Would you restate the entries below exactly, keeping every line?

◆ **AVAILABLE RECORDS**
---

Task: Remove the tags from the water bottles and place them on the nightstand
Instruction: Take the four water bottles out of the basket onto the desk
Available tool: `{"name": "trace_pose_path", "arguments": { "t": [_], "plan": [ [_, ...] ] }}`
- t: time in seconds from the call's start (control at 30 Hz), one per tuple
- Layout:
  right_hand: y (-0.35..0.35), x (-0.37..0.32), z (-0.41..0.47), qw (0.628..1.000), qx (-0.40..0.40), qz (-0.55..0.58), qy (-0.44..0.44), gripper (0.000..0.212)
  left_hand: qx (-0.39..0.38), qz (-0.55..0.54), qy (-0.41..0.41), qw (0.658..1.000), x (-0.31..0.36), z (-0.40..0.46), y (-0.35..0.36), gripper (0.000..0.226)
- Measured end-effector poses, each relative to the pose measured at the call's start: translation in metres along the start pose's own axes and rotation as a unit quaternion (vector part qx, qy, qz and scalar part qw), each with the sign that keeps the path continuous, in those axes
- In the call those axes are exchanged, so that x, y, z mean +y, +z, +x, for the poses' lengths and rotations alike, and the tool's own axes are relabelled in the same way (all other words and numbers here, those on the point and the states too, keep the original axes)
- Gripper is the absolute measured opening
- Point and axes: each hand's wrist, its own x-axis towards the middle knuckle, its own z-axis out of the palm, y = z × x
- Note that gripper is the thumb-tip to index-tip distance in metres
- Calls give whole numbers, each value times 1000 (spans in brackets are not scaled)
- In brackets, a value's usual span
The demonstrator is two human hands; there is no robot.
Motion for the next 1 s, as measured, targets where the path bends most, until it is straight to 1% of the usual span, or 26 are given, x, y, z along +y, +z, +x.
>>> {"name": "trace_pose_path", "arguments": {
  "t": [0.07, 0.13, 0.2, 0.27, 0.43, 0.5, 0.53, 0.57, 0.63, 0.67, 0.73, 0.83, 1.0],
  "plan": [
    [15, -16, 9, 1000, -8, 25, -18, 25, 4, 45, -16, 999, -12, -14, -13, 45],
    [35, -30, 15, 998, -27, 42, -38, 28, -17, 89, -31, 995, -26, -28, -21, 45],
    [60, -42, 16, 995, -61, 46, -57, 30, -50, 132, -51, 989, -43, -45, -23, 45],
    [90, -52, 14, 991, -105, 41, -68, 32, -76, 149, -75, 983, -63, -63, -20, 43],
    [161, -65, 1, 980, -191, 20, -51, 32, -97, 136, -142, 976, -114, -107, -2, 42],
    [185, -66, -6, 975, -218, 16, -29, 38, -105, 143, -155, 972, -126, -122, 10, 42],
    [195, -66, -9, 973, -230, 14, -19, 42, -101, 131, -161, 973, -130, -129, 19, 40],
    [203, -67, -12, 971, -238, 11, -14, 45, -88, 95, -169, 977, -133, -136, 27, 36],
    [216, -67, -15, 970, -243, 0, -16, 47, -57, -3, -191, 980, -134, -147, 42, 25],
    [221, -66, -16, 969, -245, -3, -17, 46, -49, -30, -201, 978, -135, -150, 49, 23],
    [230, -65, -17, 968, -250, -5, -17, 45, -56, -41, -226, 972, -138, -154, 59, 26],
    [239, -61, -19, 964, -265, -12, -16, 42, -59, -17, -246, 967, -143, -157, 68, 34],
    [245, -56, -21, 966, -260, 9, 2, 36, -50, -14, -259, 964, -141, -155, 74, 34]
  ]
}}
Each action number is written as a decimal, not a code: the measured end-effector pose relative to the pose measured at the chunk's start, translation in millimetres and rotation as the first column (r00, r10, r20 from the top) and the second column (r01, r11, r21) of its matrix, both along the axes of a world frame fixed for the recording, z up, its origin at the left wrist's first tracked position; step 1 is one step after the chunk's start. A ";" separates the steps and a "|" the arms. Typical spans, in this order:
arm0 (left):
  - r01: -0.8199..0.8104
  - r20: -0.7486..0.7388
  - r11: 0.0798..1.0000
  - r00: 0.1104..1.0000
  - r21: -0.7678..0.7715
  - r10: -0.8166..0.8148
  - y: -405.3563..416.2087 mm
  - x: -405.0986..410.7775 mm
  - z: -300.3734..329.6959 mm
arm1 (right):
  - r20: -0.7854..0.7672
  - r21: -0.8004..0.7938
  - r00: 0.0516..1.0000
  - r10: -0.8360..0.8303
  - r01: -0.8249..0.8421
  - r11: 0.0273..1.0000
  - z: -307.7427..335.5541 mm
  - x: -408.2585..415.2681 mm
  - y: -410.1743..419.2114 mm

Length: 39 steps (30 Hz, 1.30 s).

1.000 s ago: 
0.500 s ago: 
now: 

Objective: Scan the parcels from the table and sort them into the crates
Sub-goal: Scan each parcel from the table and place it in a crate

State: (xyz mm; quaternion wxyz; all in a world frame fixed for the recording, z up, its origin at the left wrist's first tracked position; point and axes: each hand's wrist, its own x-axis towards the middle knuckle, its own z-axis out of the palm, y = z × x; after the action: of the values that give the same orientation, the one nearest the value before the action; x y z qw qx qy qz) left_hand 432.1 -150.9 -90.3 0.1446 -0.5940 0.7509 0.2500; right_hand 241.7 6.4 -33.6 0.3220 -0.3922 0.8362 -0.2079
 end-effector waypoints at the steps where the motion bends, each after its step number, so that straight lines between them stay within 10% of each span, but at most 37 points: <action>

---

◆ **EXERCISE SOLUTION**
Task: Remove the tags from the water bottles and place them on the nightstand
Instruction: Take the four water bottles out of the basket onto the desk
Available tool: `{"name": "trace_pose_path", "arguments": { "t": [_], "plan": [ [_, ...] ] }}`
- t: time in seconds from the call's start (control at 30 Hz), one per tuple
- Layout:
  right_hand: y (-0.35..0.35), x (-0.37..0.32), z (-0.41..0.47), qw (0.628..1.000), qx (-0.40..0.40), qz (-0.55..0.58), qy (-0.44..0.44), gripper (0.000..0.212)
  left_hand: qx (-0.39..0.38), qz (-0.55..0.54), qy (-0.41..0.41), qw (0.658..1.000), x (-0.31..0.36), z (-0.40..0.46), y (-0.35..0.36), gripper (0.000..0.226)
- Measured end-effector poses, each relative to the pose measured at the call's start: translation in metres along the start pose's own axes and rotation as a unit quaternion (vector part qx, qy, qz and scalar part qw), each with the sign that keeps the path continuous, in those axes
- In the call those axes are exchanged, so that x, y, z mean +y, +z, +x, for the poses' lengths and rotations alike, and the tool's own axes are relabelled in the same way (all other words and numbers here, those on the point and the states too, keep the original axes)
- Gripper is the absolute measured opening
- Point and axes: each hand's wrist, its own x-axis towards the middle knuckle, its own z-axis out of the palm, y = z × x
- Note that gripper is the thumb-tip to index-tip distance in metres
- Calls give whole numbers, each value times 1000 (spans in brackets are not scaled)
- In brackets, a value's usual span
The demonstrator is two human hands; there is no robot.
Motion for the next 1 s, as measured, targets where the path bends most, until it is straight to 1% of the usual span, or 26 are given, x, y, z along +y, +z, +x.
>>> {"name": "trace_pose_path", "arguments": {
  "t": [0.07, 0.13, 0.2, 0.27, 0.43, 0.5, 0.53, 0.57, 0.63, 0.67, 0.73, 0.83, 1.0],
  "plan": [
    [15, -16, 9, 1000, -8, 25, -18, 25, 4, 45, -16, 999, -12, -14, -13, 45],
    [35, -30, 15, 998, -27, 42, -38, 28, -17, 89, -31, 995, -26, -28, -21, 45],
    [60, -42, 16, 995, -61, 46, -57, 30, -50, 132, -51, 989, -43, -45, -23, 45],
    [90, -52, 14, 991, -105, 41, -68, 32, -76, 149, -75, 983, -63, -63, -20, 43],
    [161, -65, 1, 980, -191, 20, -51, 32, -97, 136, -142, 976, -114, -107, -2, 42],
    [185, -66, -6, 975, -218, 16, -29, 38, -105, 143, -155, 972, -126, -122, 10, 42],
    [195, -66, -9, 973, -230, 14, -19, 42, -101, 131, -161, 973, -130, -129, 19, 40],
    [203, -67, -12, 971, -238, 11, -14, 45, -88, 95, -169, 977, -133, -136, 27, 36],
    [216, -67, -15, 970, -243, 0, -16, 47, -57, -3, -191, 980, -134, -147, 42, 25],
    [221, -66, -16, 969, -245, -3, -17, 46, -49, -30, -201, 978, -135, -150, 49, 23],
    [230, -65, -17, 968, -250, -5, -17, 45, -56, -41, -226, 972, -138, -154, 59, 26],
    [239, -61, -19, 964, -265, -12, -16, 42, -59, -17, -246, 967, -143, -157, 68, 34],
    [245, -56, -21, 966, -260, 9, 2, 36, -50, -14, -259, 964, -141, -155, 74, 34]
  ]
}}
Each action number is written as a decimal, not a code: the measured end-effector pose relative to the pose measured at the chunk's start, translation in millimetres and rotation as the first column (r00, r10, r20 from the top) and the second column (r01, r11, r21) of its matrix, both along the axes of a world frame fixed for the recording, z up, its origin at the left wrist's first tracked position; step 1 is one step after the chunk's start. A ";" separates the steps and a "|" the arms. Typical spans, in this order:
arm0 (left):
  - r01: -0.8199..0.8104
  - r20: -0.7486..0.7388
  - r11: 0.0798..1.0000
  - r00: 0.1104..1.0000
  - r21: -0.7678..0.7715
  - r10: -0.8166..0.8148
  - y: -405.3563..416.2087 mm
  - x: -405.0986..410.7775 mm
  - z: -300.3734..329.6959 mm
arm1 (right):
  - r20: -0.7854..0.7672
  - r21: -0.8004..0.7938
  - r00: 0.0516..1.0000
  - r10: -0.8360..0.8303
  - r01: -0.8249..0.8421
  - r11: 0.0273..1.0000
  - z: -307.7427..335.5541 mm
  - x: -408.2585..415.2681 mm
  - y: -410.1743..419.2114 mm

Length: 39 steps (30 Hz, 1.30 s).

1.000 s ago: 
0.500 s ago: 
now: 

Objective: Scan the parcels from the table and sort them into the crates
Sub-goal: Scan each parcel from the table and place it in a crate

State: (xyz mm; quaternion wxyz; all in a world frame fixed for the recording, z up, its origin at the left wrist's first tracked position; point and axes: each hand's wrist, its own x-axis towards the middle knuckle, its own z-axis out of the palm, y = z × x; after the action: of the values that give the same orientation, the one nearest the value before the action; x y z qw qx qy qz) left_hand 432.1 -150.9 -90.3 0.1446 -0.5940 0.7509 0.2500; right_hand 241.7 6.4 -33.6 0.3220 -0.3922 0.8362 -0.2079
 end-effector waypoints at the steps where the motion bends, each after its step number, so that straight lines between them stay within 10% of each span, but at most 37 points: <action>

No additional output is required.